Below is a listing. Return the lines from the one that contains "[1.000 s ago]" to the one that contains "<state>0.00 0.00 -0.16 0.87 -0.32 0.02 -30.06", both ends included, verbatim and with no pictures.

*Provided data*:
::::::

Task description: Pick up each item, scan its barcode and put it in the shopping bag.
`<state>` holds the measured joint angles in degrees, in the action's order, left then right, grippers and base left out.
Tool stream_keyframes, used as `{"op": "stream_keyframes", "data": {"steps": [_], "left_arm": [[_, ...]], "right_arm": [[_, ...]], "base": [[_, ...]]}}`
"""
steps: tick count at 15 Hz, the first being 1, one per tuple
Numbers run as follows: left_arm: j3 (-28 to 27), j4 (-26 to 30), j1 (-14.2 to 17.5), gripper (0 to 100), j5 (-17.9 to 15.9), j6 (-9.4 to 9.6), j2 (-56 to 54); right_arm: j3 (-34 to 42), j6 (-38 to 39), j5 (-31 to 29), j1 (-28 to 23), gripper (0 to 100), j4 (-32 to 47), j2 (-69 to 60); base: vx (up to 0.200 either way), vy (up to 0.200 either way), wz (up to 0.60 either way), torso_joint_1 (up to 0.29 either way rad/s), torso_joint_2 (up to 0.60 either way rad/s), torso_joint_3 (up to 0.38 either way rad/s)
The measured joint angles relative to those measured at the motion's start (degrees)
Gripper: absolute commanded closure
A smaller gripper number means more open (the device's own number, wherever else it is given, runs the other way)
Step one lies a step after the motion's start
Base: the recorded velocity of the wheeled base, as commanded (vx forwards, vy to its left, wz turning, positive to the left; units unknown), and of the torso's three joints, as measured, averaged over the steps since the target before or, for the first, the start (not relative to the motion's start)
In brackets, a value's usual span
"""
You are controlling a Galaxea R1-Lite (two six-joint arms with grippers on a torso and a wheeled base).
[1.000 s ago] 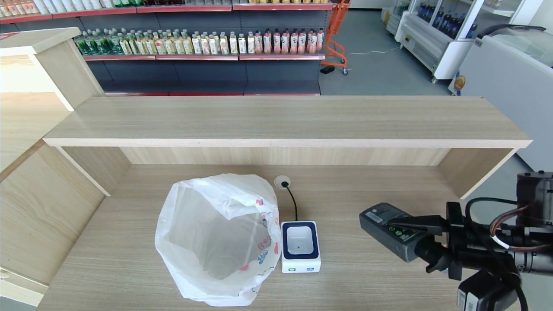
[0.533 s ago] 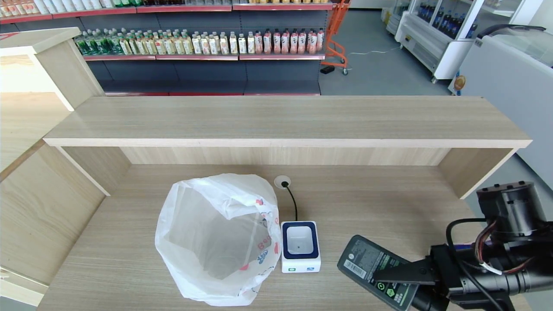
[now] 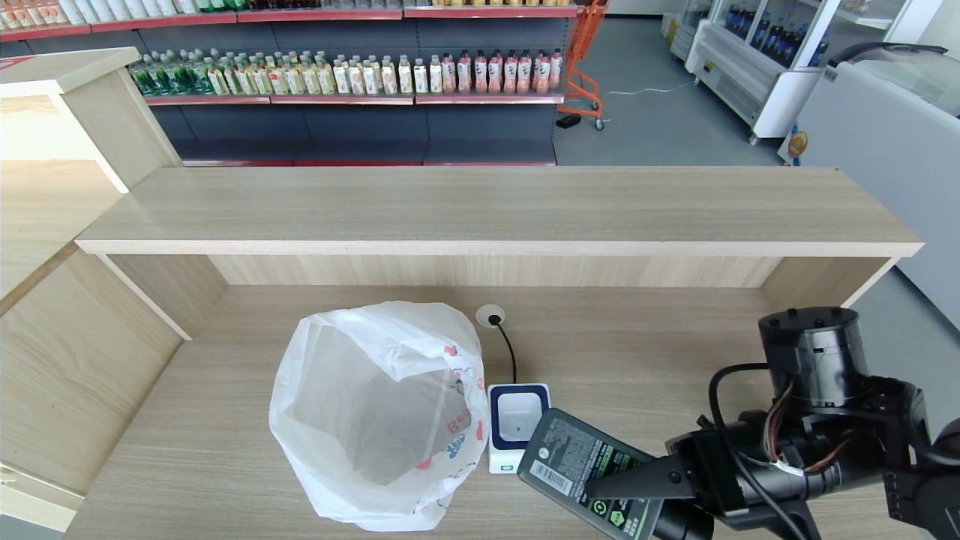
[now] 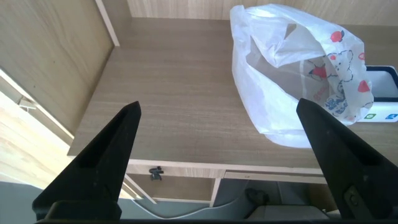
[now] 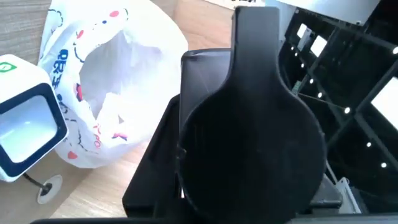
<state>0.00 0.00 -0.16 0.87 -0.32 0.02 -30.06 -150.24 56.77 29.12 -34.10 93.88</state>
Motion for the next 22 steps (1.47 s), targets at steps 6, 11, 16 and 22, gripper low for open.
{"op": "stream_keyframes", "data": {"steps": [6,11,16,22], "left_arm": [[0.00,0.00,0.00,0,0.00,0.00,0.00],[0.00,0.00,0.00,0,0.00,-0.01,0.00],[0.00,0.00,0.00,0,-0.02,-0.01,0.00],[0.00,0.00,0.00,0,0.00,0.00,0.00]], "right_arm": [[-2.32,-0.04,0.00,1.91,100,-1.32,5.75],[-4.11,0.05,-0.01,2.07,100,-1.48,7.63],[-4.56,0.60,-0.01,2.32,100,-1.43,8.24],[-4.17,39.88,-0.59,1.52,100,-2.08,1.60]], "base": [[0.000,0.000,0.00,0.000,0.00,0.000],[0.000,0.000,0.00,0.000,0.00,0.000],[0.000,0.000,0.00,0.000,0.00,0.000],[0.000,0.000,0.00,0.000,0.00,0.000]]}}
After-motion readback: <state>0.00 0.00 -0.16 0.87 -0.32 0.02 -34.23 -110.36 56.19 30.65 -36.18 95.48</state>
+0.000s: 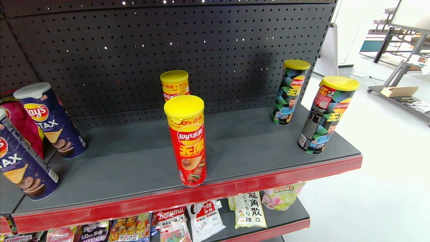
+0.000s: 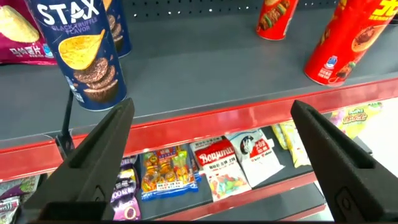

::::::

*Completed exercise*:
[1.000 s ago] 
[0.533 s ago] 
[now] 
[now] 
[now] 
<state>0.00 0.00 -0.16 0.87 -0.32 0.02 -30.06 -150.24 56.77 29.12 -34.10 93.88</state>

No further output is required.